• _Problem details_
Repeat only the lines below from the one containing "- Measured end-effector" through the one containing "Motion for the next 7", inclusive, exactly as written.

########################################

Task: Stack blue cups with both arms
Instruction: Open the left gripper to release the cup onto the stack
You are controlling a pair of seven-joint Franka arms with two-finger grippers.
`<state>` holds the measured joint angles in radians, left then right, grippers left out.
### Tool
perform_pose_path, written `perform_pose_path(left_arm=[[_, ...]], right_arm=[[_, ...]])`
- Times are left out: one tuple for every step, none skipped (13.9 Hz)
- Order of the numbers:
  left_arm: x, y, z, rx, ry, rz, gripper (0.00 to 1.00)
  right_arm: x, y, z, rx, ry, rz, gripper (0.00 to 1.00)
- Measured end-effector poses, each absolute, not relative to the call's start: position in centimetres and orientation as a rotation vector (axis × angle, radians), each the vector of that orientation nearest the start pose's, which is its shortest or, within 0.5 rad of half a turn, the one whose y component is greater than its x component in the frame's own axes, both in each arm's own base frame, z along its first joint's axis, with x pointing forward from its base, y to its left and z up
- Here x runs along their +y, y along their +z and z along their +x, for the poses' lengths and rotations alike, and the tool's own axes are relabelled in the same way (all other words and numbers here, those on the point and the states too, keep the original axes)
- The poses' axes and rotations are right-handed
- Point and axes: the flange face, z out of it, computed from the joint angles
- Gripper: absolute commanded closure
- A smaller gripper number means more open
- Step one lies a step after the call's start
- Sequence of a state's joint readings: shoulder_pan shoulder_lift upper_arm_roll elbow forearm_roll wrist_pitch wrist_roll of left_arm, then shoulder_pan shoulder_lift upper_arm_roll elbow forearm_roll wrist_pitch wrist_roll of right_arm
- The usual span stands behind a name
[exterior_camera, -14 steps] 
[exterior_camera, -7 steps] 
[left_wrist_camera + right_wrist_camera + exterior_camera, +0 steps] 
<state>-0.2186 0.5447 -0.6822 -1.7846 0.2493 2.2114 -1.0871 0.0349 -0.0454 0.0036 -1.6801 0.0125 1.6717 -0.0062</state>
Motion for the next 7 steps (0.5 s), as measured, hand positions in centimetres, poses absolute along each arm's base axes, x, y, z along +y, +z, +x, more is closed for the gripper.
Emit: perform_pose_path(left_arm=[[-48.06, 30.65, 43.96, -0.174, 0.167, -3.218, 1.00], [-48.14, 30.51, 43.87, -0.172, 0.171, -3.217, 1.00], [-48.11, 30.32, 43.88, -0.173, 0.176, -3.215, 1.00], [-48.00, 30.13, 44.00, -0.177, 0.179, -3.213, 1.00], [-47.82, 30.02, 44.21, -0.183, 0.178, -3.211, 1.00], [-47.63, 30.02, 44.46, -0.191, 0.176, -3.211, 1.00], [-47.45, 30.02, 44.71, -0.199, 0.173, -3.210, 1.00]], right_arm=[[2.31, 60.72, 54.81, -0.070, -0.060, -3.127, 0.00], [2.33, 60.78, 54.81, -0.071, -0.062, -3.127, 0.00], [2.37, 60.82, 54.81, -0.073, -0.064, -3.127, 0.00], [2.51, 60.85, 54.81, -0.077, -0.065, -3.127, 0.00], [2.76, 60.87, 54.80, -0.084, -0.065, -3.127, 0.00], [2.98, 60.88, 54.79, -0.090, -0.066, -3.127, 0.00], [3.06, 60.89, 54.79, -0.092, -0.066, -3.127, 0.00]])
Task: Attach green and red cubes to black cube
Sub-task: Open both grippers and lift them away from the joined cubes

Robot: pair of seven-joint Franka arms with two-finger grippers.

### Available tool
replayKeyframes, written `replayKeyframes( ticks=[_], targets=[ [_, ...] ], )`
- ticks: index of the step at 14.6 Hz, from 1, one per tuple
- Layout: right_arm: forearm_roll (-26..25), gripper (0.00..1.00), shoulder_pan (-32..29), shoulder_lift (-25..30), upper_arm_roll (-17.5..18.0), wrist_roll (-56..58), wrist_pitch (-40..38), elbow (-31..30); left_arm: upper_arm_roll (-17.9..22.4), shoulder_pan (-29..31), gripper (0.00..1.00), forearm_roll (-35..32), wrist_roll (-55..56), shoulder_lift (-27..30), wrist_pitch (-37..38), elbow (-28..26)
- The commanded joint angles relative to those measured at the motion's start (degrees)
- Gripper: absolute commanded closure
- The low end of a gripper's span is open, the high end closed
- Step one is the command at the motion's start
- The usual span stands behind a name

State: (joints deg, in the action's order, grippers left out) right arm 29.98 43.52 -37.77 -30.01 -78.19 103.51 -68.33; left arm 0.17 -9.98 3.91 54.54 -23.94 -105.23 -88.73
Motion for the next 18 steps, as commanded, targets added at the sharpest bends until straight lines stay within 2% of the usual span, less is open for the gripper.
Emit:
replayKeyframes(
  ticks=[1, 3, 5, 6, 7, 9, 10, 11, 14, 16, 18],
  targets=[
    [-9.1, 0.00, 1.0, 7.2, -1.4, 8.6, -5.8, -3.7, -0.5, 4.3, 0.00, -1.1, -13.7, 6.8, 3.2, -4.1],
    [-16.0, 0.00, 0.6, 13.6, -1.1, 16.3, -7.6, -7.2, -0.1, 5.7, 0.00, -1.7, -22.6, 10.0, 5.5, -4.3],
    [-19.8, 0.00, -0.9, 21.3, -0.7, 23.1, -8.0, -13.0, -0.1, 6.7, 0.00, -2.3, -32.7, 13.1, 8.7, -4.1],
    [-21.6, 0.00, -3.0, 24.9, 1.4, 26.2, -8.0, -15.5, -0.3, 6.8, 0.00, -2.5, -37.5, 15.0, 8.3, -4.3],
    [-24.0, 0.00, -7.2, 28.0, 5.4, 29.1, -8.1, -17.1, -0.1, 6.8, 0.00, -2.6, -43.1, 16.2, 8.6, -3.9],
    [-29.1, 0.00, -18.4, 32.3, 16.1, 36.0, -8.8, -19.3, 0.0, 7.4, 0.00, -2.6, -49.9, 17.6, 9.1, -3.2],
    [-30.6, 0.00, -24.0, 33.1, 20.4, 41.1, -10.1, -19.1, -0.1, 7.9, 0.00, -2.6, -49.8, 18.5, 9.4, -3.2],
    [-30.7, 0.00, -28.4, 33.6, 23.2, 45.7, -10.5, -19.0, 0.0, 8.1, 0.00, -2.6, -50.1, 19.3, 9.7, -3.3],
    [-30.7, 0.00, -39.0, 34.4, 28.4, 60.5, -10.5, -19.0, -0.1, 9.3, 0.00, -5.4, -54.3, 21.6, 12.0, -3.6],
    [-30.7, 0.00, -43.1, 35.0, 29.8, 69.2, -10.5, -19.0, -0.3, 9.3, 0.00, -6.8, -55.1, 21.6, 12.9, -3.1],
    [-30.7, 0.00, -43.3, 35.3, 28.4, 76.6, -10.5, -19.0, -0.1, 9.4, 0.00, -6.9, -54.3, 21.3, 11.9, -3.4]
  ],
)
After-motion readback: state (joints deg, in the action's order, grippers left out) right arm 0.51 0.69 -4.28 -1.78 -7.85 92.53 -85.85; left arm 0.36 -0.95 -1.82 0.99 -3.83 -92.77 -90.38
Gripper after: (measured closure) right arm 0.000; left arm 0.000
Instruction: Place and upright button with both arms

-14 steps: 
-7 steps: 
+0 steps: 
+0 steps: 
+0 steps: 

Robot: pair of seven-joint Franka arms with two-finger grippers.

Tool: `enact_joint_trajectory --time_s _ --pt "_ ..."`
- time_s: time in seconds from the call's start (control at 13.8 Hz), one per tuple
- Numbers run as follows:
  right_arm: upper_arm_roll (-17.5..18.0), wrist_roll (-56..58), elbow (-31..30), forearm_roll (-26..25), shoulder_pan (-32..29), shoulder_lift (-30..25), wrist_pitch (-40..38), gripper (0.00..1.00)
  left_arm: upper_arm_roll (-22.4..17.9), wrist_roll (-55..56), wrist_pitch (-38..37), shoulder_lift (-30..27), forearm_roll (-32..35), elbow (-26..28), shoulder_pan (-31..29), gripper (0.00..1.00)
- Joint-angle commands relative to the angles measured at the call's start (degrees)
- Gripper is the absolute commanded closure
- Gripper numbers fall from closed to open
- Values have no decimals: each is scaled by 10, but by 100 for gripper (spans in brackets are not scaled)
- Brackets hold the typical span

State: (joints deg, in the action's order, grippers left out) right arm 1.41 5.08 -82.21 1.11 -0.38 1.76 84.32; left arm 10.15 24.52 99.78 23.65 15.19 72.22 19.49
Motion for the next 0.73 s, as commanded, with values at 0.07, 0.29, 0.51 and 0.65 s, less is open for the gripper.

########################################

• _Exercise solution_
- Measured end-effector poses, each absolute, not relative to the call's start: position in centimetres and orientation as a rotation vector (axis × angle, radians), each the vector of that orientation nearest the start pose's, which is its shortest or, within 0.5 rad of half a turn, the one whose y component is greater than its x component in the frame's own axes, both in each arm's own base frame, z along its first joint's axis, with x pointing forward from its base, y to its left and z up
- Here x runs along their +y, y along their +z and z along their +x, for the poses' lengths and rotations alike, and the tool's own axes are relabelled in the same way (all other words and numbers here, those on the point and the states too, keep the original axes)
- The poses' axes and rotations are right-handed
- Point and axes: the flange face, z out of it, computed from the joint angles
- Gripper: absolute commanded closure
- A smaller gripper number means more open
- Step one lies a step after the call's start
- Sequence of a state's joint readings: shoulder_pan shoulder_lift upper_arm_roll elbow forearm_roll wrist_pitch wrist_roll of left_arm, then shoulder_pan shoulder_lift upper_arm_roll elbow forearm_roll wrist_pitch wrist_roll of right_arm
- The usual span stands behind a name
[exterior_camera, -14 steps] 
[exterior_camera, -7 steps] 
[left_wrist_camera + right_wrist_camera + exterior_camera, +0 steps] 
<state>-0.2186 0.5447 -0.6822 -1.7846 0.2493 2.2114 -1.0871 0.0349 -0.0454 0.0036 -1.6801 0.0125 1.6717 -0.0062</state>
Motion for the next 7 steps (0.5 s), as measured, hand positions in centimetres, poses absolute along each arm's base axes, x, y, z along +y, +z, +x, more is closed for the gripper.

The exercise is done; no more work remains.